Before I gave birth to my first child, I had a certain picture in my head. An image of what parenting looked like. It was perfect. Smooth, even lines, and elegant lighting showcased what my life would be like.
As time went by, I threw away my perfect picture. I found that it is easier to raise my children by ignoring the rules set by books, well-meaning advice and criticism.
I now listen to my gut and raise my children how my husband and I think is best. Our parenting picture kind of resembles a Picasso painting. Abstract, yet beautiful.
If We Only Knew
I don’t recall any stage of my children’s lives that were entirely warm, cuddly and calm. They all included some sort of struggle, whether it was from figuring out WHY they were crying at 2AM…….or wondering WHERE they were at 2AM.

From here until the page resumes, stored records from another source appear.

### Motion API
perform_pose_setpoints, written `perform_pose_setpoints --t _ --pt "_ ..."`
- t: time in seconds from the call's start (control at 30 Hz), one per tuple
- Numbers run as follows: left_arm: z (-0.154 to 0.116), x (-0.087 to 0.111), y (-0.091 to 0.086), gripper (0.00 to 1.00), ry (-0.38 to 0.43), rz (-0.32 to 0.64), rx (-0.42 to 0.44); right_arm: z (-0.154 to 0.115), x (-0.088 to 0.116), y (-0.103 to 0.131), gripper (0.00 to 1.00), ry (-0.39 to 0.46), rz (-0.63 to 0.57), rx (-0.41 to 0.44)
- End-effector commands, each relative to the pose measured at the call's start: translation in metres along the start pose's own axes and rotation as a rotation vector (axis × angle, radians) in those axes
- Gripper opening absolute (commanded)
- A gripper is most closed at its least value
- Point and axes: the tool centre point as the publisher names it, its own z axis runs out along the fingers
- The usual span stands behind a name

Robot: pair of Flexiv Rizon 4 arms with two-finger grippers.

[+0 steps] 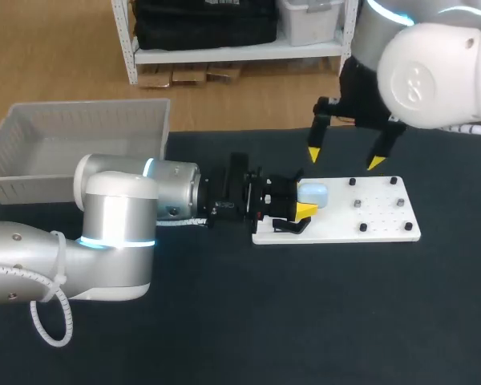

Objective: Pick up each earbud case from the left stands, insert the matching earbuds, close the lid, and place the case in the box.

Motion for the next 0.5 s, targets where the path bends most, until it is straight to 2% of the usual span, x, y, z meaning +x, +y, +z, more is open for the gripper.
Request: perform_pose_setpoints --t 0.03,0.3,0.5 --pt "-0.008 -0.012 -0.002 0.0 0.003 0.013 -0.022 -0.02 0.019 -0.022 1.0 -0.063 -0.004 -0.084" --pt "-0.052 -0.061 -0.003 0.0 0.046 0.052 -0.102 -0.02 0.019 -0.022 1.0 -0.063 -0.004 -0.084" --pt "-0.097 -0.092 0.0 0.0 0.122 0.069 -0.202 -0.02 0.019 -0.022 1.0 -0.063 -0.004 -0.084"
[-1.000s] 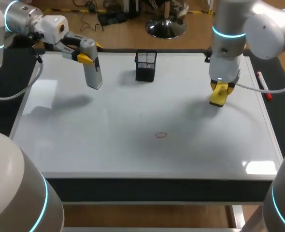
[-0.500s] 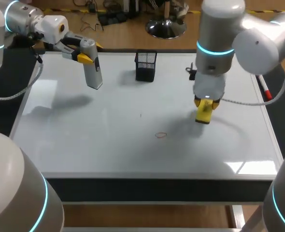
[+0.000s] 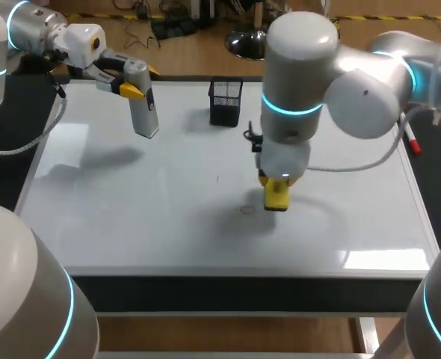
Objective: Pick up the inspection probe, press it on each red-marked spot on the whiteboard one by one, put down the probe, pick up the eraser, and wipe off all the red marks.
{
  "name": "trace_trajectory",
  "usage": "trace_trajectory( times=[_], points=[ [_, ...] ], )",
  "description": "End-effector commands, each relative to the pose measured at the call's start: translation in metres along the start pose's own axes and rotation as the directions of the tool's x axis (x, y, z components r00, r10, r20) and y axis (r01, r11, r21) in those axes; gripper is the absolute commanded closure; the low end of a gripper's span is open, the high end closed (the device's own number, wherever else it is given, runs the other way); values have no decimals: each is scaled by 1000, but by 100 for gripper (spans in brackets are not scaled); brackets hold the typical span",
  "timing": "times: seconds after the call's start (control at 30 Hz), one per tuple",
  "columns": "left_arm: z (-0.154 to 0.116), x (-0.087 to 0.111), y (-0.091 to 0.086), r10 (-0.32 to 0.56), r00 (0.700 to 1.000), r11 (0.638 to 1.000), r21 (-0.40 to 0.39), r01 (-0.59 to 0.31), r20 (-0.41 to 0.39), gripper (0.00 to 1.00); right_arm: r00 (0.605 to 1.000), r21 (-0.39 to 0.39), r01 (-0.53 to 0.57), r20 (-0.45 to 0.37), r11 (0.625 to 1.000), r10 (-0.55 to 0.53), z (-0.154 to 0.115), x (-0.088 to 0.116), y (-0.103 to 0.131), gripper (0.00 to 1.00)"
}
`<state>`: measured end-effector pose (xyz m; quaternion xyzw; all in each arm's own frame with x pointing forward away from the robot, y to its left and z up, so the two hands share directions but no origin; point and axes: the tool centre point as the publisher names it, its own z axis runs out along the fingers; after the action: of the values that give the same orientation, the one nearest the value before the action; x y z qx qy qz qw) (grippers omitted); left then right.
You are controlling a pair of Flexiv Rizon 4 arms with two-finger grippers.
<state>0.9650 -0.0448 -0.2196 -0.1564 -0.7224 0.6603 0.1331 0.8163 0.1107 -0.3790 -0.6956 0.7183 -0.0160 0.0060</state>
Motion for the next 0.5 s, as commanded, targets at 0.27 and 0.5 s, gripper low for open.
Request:
trace_trajectory(
  times=[0.27,0.5],
  points=[
    [-1,-1,0,-1,1000,1000,1,1,-3,100,994,-3,108,-16,994,-108,16,-51,16,100],
    [-1,-1,0,-1,1000,1000,1,1,-3,100,991,-14,133,2,991,-133,26,-64,20,100]
  ],
)
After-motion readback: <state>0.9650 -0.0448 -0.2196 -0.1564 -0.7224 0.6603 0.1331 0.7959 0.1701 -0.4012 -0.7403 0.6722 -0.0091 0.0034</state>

But, I do realize that without ever having the moments of witnessing first smiles, hearing the contagious laugh of a child, cleaning scraped knees, or enjoying sloppy toddler kisses…….my life would not feel complete. These experiences softened me. Preparing me for teenage arguments, curfew rules, and hormones.
This is a viscous, natural cycle.
My oldest is moving out this next week. Her furniture has been loaded up. Her mementos, clothes, and stuffed animals are all packed away. This is her decision. Her life to lead. I support her, although I am scared for her.

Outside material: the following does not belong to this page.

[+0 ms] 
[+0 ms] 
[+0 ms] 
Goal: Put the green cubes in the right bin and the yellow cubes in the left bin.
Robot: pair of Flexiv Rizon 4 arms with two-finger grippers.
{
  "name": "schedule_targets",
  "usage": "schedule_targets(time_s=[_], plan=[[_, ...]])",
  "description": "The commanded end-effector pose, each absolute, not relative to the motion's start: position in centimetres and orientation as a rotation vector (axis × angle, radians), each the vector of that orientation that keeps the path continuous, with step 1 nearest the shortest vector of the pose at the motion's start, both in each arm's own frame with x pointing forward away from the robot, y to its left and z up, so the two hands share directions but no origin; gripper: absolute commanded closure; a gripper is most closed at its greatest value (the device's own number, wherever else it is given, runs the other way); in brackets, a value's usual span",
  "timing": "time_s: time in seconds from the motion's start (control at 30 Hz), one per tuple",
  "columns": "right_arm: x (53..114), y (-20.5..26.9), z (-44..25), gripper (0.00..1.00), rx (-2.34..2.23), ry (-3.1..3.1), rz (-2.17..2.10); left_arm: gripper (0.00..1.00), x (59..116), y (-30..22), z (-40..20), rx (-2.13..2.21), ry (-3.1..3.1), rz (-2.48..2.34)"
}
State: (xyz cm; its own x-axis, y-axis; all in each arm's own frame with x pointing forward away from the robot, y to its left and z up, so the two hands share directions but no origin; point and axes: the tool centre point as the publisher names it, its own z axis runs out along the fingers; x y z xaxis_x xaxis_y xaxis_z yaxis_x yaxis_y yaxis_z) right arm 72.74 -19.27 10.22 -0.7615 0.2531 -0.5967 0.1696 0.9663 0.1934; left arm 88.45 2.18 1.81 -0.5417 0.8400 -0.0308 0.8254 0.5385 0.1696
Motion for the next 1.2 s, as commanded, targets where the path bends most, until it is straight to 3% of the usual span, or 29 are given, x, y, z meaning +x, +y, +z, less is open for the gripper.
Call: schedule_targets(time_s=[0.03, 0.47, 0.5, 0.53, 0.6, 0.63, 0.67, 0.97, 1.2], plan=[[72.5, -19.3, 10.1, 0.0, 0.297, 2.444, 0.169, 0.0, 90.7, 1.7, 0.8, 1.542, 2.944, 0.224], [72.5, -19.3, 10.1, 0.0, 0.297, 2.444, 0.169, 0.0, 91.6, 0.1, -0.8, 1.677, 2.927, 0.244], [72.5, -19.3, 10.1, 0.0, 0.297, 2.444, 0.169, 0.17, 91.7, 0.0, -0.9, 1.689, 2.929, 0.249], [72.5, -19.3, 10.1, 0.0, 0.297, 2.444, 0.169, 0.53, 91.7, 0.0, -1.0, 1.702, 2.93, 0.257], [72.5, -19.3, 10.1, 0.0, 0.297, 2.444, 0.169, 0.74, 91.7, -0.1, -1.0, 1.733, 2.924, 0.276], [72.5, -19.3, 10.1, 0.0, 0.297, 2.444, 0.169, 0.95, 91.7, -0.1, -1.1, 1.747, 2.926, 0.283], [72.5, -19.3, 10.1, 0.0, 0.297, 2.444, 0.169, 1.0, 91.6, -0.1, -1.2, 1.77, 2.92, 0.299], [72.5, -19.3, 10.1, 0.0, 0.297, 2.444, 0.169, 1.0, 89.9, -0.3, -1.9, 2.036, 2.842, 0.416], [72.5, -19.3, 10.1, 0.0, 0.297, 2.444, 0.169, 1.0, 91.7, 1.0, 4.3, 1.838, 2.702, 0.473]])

With tears, remorse, anger and pride I released her hand and watched her drift off into a world…..one that I hope I have prepared her for.

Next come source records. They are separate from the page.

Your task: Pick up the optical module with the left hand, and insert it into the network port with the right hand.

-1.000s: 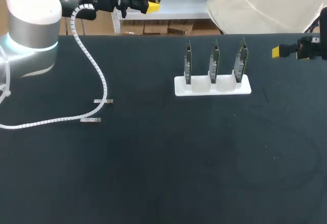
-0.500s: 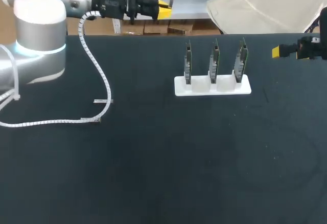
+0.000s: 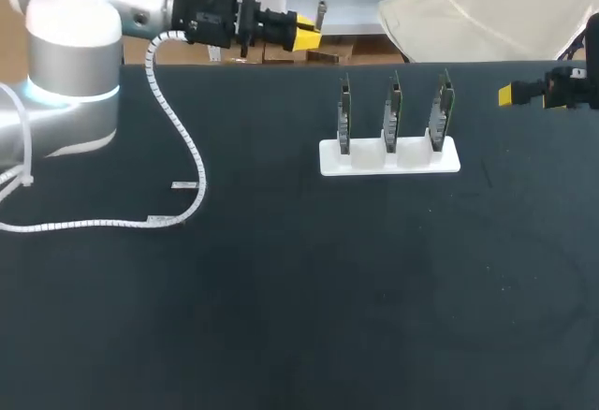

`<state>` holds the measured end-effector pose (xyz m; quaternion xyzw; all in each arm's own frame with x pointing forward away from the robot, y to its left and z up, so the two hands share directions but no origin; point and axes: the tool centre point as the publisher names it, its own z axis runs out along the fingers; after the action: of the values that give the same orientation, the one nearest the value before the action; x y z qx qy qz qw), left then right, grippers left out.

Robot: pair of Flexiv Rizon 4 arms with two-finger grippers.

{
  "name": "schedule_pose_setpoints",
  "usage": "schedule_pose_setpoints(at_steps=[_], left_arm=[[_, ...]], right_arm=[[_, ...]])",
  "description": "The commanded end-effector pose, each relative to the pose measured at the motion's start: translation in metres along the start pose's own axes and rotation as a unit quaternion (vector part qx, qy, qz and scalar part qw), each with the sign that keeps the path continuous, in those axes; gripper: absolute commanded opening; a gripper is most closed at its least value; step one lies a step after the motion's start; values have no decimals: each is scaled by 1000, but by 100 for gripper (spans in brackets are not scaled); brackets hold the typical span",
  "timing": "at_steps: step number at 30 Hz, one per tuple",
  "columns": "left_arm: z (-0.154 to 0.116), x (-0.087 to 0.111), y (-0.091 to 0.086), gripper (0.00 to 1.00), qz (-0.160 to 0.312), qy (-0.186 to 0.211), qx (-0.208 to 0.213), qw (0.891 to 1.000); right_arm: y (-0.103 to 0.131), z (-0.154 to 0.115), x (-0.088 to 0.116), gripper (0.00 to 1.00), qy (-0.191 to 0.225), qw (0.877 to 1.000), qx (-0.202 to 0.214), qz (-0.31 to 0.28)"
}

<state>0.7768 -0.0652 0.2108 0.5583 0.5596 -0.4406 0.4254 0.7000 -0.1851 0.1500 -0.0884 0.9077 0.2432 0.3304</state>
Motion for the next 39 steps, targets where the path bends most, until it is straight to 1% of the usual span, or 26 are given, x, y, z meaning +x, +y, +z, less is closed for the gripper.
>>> schedule_pose_setpoints(at_steps=[1,6,9,12,20,28,33,39], left_arm=[[9,2,2,0,-4,0,-6,1000],[29,2,2,0,-3,-18,2,1000],[37,1,0,0,-1,-25,6,1000],[38,4,-2,0,-6,-28,0,1000],[39,18,-11,0,-25,-21,-14,999],[41,19,-15,0,-28,-36,-18,999],[41,21,-15,0,-26,-44,-6,999],[44,26,-10,0,-26,-42,11,999]], right_arm=[[0,0,0,100,0,1000,0,0],[0,0,0,100,0,1000,0,0],[0,0,0,100,0,1000,0,0],[0,0,0,100,0,1000,0,0],[0,0,0,100,0,1000,0,0],[0,0,0,100,0,1000,0,0],[0,0,0,100,0,1000,0,0],[0,0,0,100,0,1000,0,0]])
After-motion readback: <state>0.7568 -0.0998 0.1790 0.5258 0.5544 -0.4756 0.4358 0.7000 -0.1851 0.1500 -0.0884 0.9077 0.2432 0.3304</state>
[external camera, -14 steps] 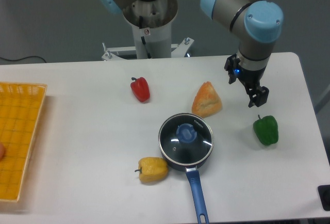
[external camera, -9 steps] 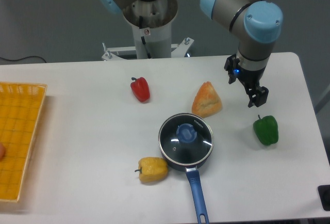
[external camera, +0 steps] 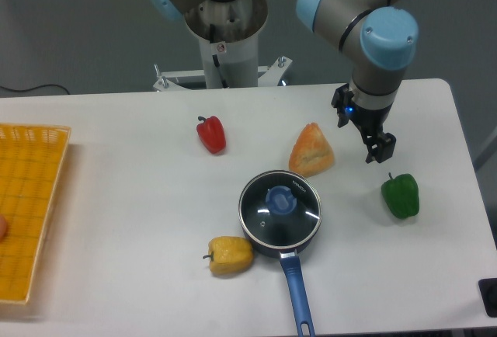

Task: Open the lid
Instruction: 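Move the gripper over the saucepan toward the blue lid knob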

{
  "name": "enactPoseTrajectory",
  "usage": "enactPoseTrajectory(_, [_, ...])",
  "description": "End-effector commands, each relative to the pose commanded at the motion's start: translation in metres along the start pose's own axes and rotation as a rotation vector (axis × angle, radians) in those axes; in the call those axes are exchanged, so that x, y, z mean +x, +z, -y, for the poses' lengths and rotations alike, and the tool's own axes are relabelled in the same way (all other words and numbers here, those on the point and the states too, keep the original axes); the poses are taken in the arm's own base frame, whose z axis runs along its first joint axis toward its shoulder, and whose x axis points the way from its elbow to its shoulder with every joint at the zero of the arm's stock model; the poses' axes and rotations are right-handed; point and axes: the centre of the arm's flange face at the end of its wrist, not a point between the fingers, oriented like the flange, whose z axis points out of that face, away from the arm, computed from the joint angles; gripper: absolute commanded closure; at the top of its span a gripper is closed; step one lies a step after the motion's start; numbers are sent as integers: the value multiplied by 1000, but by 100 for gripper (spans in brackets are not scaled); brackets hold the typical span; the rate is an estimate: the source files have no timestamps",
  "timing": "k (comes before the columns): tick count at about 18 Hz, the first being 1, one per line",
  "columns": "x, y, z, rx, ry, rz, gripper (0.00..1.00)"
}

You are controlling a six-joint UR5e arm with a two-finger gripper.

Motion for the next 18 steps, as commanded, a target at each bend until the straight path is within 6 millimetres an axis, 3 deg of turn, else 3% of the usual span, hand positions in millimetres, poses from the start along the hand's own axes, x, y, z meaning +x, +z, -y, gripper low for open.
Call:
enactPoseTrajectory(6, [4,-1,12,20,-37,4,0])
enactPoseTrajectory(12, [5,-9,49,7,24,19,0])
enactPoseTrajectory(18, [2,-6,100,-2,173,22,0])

Although her belongings now reside under another roof, I will never stop being her mother. That’s not how this parenting thing goes. I will never be done.
Surprisingly….I am ok with that.
Where I feel my sun is setting with my oldest, I am fighting the urge to ask for a few more minutes of daylight. A few moments to show her how to cook, how to get certain stains out of her clothes, or to just make sure she has enough underwear, socks, and toilet paper.